Targeting methylguanine-DNA methyltransferase in the treatment of neuroblastoma

Abstract

Purpose: The combination of temozolomide and irinotecan has preclinical schedule-dependent synergy against neuroblastoma but is not curative for relapsed high-risk patients. We hypothesized that the DNA repair protein methylguanine-DNA methyltransferase (MGMT) is an important resistance factor, and that inactivation of MGMT would sensitize neuroblastoma cells to these agents.

Experimental design: MGMT protein expression was assessed in 74 primary neuroblastoma tumors. Growth inhibition assays were done to determine the IC(50) and the extent of synergy observed with various concentrations of temozolomide, irinotecan, and the MGMT-inactivating agent O(6)-benzylguanine, using cultured syngeneic neuroblastoma cells with either low or high levels of MGMT expression. We then assessed efficacy in a mouse xenograft model of metastatic neuroblastoma.

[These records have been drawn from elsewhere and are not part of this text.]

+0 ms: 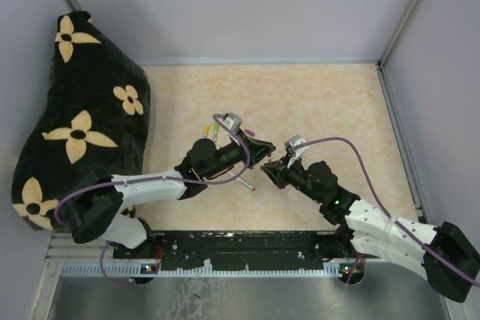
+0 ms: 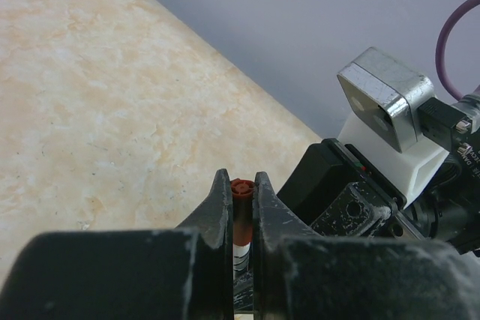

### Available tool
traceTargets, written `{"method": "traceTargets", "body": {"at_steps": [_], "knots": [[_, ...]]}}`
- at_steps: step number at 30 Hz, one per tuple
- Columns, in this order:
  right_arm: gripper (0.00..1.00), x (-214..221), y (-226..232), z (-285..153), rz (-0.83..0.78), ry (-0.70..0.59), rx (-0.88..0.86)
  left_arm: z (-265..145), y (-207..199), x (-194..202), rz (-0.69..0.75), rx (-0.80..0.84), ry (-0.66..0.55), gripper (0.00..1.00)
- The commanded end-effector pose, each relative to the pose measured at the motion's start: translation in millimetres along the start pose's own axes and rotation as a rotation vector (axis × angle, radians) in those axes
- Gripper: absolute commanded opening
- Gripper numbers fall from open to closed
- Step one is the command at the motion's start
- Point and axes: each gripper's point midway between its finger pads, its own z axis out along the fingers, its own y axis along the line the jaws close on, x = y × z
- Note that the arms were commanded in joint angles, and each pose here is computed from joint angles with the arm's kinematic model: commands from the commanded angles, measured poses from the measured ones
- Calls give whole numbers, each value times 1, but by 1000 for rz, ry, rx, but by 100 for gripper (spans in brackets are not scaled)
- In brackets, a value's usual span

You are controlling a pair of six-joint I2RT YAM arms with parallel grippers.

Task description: Insert the pens into the pen caps

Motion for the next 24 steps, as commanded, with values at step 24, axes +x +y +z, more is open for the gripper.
{"method": "traceTargets", "body": {"at_steps": [24], "knots": [[0,-177,3,-4,-119,-442,71,-30,3,141,-165,12,373,0]]}}
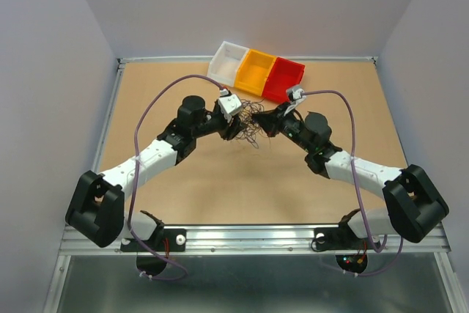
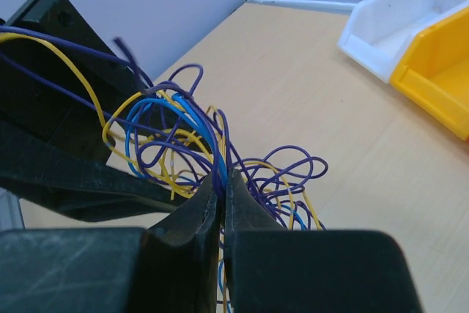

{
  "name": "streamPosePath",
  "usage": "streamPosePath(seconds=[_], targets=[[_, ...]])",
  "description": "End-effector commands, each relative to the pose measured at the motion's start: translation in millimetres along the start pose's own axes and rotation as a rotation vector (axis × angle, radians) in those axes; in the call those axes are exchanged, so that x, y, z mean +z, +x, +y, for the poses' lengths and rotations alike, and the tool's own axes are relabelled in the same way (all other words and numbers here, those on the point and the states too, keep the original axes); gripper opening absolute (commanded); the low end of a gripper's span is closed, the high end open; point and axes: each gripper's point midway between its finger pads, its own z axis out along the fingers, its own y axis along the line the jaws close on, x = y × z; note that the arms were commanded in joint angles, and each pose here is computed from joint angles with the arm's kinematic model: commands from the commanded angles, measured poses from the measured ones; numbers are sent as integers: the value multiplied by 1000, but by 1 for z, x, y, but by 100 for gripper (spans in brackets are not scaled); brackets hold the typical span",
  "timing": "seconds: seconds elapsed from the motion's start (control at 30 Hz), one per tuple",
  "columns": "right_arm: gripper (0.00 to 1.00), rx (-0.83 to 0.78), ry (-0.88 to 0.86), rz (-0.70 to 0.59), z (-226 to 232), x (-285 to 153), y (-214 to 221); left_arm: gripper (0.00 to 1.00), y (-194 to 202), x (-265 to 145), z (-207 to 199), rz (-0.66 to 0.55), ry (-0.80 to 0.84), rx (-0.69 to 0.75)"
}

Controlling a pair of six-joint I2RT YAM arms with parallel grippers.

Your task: Untangle the cables

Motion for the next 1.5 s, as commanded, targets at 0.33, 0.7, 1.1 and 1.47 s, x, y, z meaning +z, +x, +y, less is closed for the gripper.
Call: streamPosePath(seconds=[0.33, 0.7, 1.1, 1.47], targets=[[1, 39, 188, -136, -26, -13, -21, 0, -43, -10, 35, -116, -140, -2], [4, 34, 876, -266, -128, -122, -16, 0, -41, -66, 115, -124, -466, -131], [42, 38, 1140, -368, -149, -197, -21, 0, -26, -63, 133, -55, -534, -145], [100, -147, 384, -129, -57, -96, -6, 0, -29, -25, 66, -17, -189, -42]])
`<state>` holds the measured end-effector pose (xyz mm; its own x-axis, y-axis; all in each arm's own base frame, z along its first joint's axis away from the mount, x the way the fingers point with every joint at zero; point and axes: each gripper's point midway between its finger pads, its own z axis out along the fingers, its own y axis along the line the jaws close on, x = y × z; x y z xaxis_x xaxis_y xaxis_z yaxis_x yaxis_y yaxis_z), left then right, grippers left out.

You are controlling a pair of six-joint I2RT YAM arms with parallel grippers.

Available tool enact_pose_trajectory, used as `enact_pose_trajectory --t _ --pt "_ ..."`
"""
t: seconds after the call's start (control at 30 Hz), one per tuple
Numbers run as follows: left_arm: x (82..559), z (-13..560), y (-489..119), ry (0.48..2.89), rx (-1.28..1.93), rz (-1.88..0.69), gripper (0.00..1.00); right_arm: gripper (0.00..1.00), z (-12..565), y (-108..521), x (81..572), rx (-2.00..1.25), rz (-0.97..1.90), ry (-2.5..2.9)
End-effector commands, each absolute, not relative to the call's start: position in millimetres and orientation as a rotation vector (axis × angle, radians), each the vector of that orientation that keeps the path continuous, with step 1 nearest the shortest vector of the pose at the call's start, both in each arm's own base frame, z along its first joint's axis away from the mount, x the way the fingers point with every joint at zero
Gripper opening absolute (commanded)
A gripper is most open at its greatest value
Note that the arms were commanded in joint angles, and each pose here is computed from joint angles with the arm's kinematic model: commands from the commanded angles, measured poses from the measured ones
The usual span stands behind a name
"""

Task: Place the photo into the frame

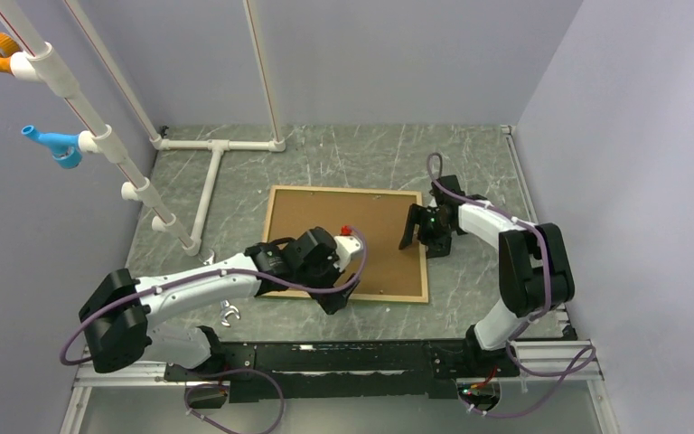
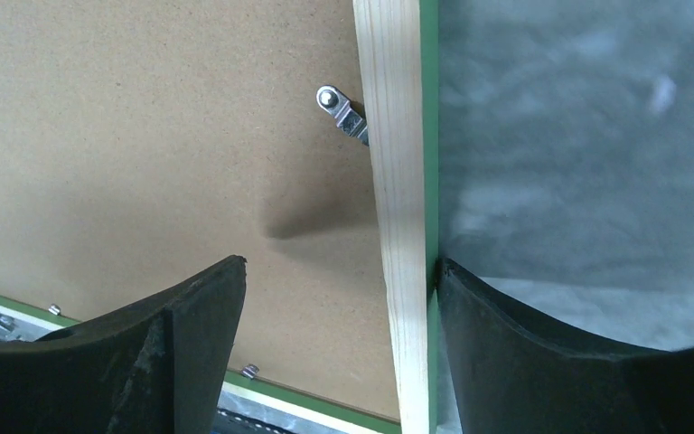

Results: MGMT was expressed by all 74 tumors evaluated. Pretreatment of neuroblastoma cells with O(6)-benzylguanine reduced the IC(50) of temozolomide by 10-fold regardless of level of MGMT expression, and pretreatment with BG followed by temozolomide + irinotecan further reduced the IC(50) in cells with high MGMT expression another 10-fold, to well below clinically achievable concentrations. The combination index was 0.27 to 0.30 for all three drugs in both cell lines, indicating strong synergy. Survival at 100 days for mice with metastatic neuroblastoma was 56% with three-drug treatment, compared with untreated controls (0%, P < 0.001) or temozolomide + irinotecan (10%, P = 0.081).

Conclusions: MGMT is widely expressed in primary neuroblastoma tumors, and is a relevant therapeutic target. Both in vitro and in vivo studies suggest inactivation of MGMT with O(6)-benzylguanine may increase the activity of temozolomide and irinotecan against neuroblastoma.